= Work required =
Within the material below, how many lines include "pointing"? Answer with the count only.
^^^^
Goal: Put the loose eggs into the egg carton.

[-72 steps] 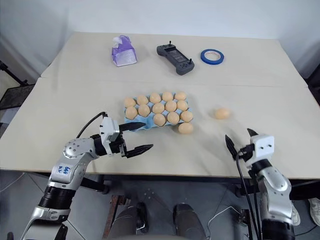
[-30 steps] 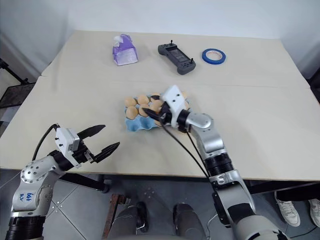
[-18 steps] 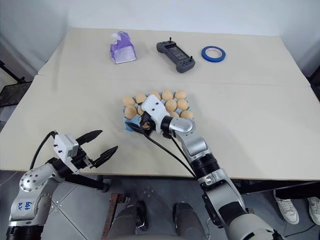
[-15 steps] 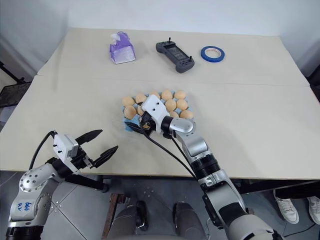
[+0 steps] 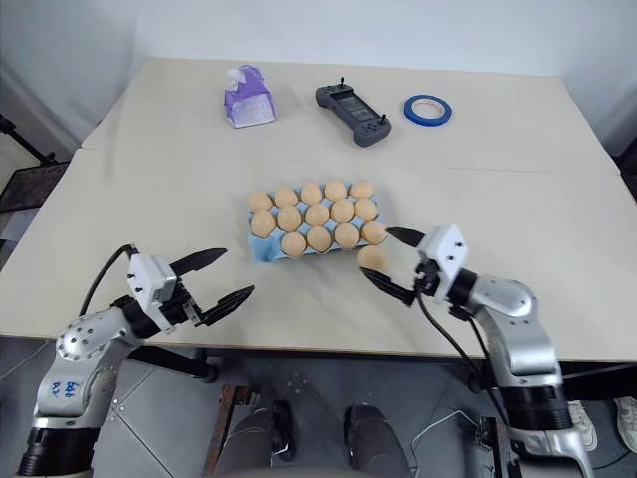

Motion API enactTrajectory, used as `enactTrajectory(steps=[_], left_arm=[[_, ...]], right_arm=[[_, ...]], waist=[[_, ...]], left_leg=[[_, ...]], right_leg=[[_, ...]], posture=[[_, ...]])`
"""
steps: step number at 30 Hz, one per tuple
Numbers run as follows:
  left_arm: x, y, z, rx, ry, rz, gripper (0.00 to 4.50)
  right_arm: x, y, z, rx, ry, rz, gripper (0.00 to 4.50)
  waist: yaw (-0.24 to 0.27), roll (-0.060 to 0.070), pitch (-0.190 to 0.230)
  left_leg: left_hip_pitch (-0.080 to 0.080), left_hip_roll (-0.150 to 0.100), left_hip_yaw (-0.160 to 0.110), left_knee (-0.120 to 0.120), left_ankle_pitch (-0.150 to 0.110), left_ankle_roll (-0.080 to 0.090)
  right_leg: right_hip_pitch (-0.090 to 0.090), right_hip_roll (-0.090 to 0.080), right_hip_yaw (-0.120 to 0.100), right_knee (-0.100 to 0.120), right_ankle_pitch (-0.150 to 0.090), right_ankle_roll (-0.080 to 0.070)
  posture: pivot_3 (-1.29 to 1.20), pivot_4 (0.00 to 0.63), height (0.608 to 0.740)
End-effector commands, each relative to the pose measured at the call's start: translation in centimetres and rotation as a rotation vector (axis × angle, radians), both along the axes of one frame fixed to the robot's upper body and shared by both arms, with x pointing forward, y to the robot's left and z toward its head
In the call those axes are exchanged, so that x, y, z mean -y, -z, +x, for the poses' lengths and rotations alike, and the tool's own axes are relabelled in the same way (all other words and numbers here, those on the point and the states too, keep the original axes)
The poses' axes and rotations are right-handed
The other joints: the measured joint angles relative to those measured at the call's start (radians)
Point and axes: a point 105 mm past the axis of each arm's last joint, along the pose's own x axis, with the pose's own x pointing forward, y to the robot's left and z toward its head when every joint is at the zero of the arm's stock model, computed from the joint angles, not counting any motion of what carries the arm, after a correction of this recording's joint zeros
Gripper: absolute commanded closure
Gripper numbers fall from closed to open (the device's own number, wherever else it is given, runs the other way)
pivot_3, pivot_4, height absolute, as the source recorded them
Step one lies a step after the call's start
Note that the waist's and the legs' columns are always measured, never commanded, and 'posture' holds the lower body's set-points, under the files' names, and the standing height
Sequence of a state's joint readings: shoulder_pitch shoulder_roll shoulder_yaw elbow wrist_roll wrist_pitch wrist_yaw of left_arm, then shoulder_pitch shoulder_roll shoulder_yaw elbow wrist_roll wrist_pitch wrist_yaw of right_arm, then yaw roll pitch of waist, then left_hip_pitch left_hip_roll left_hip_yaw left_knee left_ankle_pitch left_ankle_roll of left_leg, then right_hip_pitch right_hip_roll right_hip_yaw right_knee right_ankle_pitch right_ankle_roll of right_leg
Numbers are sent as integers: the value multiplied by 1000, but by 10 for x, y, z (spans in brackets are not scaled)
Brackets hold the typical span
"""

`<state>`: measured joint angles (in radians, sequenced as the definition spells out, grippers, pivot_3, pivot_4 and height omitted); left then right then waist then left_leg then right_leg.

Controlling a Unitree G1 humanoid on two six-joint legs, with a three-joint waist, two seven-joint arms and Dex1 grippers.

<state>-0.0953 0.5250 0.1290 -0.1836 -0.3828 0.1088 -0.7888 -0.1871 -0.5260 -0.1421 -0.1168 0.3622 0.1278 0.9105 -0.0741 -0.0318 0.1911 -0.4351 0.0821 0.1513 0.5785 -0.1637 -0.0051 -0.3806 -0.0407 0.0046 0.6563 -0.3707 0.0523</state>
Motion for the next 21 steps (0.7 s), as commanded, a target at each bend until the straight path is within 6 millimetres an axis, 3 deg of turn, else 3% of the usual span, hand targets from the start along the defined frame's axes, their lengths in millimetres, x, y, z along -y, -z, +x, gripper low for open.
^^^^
= Answer to the exercise =
2